Michael Shiloh – michaelshiloh.wordpress.com/art/        
Michael Shiloh works with sound, electronics, glass, concrete, metal, motors, and people to create sculptural and conceptual works. Trained formally as an electrical engineer, Michael started creating conceptual furniture and installations, and went on to collaborate with Survival Research Labs, a large scale machine art performance group. He has been experimenting with works that demand viewer participation, building robots which do nothing until online visitors program them. Without knowing who was using it and what they were trying to do, the robot would start to move, often in the middle of the night (many visitors were from different time zones).  Continuing this idea, Michael and partner Judy Castro organized massive contraption building workshops at Maker Faire and created similar installations at The Exploratorium. In 2009 Michael and Judy created a group of robots for a robot art show (Automatic, Lowerdeck Gallery, November 2009). Similar to his earlier internet programmed robot, these robots did nothing until visitors programmed them, right there in the gallery.
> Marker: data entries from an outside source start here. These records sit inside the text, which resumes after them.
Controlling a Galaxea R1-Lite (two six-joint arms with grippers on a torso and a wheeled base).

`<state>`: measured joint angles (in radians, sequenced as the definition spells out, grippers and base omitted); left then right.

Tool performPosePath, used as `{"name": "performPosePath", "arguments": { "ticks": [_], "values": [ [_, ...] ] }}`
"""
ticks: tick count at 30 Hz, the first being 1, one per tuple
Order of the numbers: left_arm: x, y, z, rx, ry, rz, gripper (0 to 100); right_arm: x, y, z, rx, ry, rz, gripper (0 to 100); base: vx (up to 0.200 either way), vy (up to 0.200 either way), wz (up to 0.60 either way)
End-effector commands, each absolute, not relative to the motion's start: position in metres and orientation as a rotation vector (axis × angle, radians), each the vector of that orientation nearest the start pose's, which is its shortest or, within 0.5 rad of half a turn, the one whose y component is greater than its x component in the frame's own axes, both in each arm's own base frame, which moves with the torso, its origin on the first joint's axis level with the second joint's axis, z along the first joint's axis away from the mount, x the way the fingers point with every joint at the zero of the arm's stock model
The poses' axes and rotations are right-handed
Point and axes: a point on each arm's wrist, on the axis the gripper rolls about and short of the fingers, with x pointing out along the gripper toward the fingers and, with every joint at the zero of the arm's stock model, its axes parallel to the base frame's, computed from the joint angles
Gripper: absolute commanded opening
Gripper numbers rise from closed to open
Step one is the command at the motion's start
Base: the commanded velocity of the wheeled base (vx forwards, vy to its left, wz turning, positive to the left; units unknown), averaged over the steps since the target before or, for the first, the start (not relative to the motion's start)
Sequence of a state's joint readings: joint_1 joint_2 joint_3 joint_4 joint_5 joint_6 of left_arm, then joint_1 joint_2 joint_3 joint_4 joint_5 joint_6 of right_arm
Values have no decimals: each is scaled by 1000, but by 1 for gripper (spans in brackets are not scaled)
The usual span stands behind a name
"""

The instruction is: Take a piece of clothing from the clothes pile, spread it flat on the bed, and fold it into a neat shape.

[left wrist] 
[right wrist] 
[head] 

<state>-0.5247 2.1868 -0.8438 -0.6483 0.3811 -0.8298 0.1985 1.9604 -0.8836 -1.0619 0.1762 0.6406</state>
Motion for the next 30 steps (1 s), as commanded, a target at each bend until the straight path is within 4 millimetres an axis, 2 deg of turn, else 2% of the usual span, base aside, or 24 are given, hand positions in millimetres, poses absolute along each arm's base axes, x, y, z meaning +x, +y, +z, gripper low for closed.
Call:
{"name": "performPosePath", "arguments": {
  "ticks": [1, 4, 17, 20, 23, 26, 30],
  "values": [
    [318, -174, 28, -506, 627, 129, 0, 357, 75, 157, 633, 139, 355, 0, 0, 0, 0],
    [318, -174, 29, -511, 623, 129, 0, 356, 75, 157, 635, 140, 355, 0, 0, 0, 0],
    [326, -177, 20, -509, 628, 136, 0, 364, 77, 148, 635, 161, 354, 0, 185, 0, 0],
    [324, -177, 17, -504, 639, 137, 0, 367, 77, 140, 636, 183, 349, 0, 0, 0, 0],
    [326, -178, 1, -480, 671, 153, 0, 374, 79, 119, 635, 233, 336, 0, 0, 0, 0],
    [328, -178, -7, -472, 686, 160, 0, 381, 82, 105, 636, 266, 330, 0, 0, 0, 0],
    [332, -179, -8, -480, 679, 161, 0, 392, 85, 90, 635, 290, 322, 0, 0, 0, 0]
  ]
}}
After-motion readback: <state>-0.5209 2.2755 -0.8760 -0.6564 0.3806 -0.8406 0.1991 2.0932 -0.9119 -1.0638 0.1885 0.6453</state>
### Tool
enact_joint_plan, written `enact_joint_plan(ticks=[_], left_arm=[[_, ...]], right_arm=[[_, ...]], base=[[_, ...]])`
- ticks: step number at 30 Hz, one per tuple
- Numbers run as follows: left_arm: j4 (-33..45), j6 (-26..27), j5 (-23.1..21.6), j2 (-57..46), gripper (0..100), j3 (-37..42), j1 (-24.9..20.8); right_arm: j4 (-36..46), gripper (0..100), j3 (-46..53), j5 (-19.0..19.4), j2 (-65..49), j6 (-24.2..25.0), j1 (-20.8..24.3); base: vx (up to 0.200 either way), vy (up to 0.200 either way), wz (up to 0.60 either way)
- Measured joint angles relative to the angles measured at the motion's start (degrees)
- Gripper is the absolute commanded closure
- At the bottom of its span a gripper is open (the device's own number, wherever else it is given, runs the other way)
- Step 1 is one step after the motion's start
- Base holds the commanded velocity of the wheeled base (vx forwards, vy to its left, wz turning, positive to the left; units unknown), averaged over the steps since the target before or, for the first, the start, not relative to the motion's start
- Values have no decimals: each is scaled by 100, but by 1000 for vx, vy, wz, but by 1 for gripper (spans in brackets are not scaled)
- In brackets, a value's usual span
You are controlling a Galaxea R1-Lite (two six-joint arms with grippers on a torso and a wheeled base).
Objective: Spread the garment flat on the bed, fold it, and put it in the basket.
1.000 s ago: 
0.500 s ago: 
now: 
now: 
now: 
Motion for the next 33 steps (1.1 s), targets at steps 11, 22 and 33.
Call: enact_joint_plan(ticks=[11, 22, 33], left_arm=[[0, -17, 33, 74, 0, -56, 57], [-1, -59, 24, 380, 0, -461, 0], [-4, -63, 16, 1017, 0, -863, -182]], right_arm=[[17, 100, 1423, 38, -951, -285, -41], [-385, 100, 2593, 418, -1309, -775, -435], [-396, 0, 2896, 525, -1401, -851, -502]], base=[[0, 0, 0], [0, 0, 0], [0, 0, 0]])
Michael’s recent work includes The illusion of Communication, in which an English-to-Martian translating machine explores whether we can know that communication has occurred, and Meditations on Motion, which explores different types of electric motor movements while addressing work that never gets done.

Michael is passionate about exposing how things work, a feeling echoed in his strong passion about teaching and the Open Source. Part of Michael’s interest in participatory projects is his desire to challenge the distinction between artist and viewer, maker and consumer.